Part letter/e-mail to friends, part journal, part ecstatic automatic poem, part paean to heritage and place, part travelogue, part pamphlet critiquing the U.S. as self-absorbed empire, part epic (as the subtitle says), Zero Readership never stands still. Let’s jump to some of the moments when Marinovich is at his best, surprising himself and his reader with sudden leaps in language and consciousness:


“Belgrade

a wreath

four black suitcases lined up against the china cupboard

ORIGIN in white lettering down their sides

where are we going?

ancestor ancestor what is an ancestor?” (16)


“oh but to find things where they be—
Muse do please assist me—
you flicker in Mark’s lightblue email screen and
the quiet things he types me— (—

“Muse, hah? Sounds progressive!” ” (47)


“Will US know it’s war until we have to use rations?” (52)


“You find a machine
and hit it hard
until it coughs up
a page for two
and throw out the poison
accumulating in you.” (91)


“refuse to be influenced
ache one step at a time” (97)


“and the naked will topple your governments, West
and nothing will be left not even nafta nafta nafta” (114)
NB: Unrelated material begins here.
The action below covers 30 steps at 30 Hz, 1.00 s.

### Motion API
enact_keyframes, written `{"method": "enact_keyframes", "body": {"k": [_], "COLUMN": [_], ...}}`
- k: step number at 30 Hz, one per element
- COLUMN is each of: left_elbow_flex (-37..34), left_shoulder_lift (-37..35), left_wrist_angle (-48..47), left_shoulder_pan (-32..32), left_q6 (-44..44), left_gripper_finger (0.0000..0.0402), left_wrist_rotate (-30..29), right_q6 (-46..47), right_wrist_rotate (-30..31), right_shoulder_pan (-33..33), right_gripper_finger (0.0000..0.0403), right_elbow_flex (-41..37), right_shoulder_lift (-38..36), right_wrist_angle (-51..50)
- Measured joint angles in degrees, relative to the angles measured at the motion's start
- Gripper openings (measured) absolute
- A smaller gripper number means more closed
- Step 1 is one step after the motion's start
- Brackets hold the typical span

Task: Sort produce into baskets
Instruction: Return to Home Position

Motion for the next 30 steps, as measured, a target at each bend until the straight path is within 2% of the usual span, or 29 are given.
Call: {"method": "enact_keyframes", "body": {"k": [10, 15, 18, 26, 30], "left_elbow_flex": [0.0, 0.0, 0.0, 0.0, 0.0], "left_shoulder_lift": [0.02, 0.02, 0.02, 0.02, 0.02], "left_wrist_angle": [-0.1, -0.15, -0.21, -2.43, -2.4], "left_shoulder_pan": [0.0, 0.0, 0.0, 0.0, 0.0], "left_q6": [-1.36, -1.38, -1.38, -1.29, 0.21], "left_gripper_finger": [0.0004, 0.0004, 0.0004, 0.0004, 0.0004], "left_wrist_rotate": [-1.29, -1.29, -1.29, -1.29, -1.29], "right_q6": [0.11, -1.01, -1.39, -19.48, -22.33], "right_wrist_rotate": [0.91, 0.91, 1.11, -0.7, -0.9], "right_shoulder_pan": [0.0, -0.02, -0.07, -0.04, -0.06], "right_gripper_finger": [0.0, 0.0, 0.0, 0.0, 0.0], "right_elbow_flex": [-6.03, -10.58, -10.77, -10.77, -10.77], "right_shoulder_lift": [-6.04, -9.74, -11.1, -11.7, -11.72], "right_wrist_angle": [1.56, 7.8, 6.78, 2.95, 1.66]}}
I admit I find prophecy in these pages, though it might be more accurate to call it awareness. (Ginsberg is another comrade floating through this poem.) Our poet knows that his notebook and typewriter serve a greater purpose. He takes on the task of family scribe, tribal ear. And yet his poem remains a solitary excursion, one as concerned with sex and self as it is with the collapse of our shrinking world. The “epic” alluded to in the book’s subtitle is the adventure of the individual in a dangerous age, the awareness of poetry as a chronicle we can never fully translate but that sustains us in our grief and fear. He chooses a measured optimism: coffee and beer for the poet, along with books, lovers, friends and airplanes. New York City and Belgrade, the poet’s split homes, end up being one and the same in this vast pamphlet. In Zero Readership, Filip Marinovich’s typewriter joins them in an impossibly sweet concert, never too dreamy or too serious; equipoised.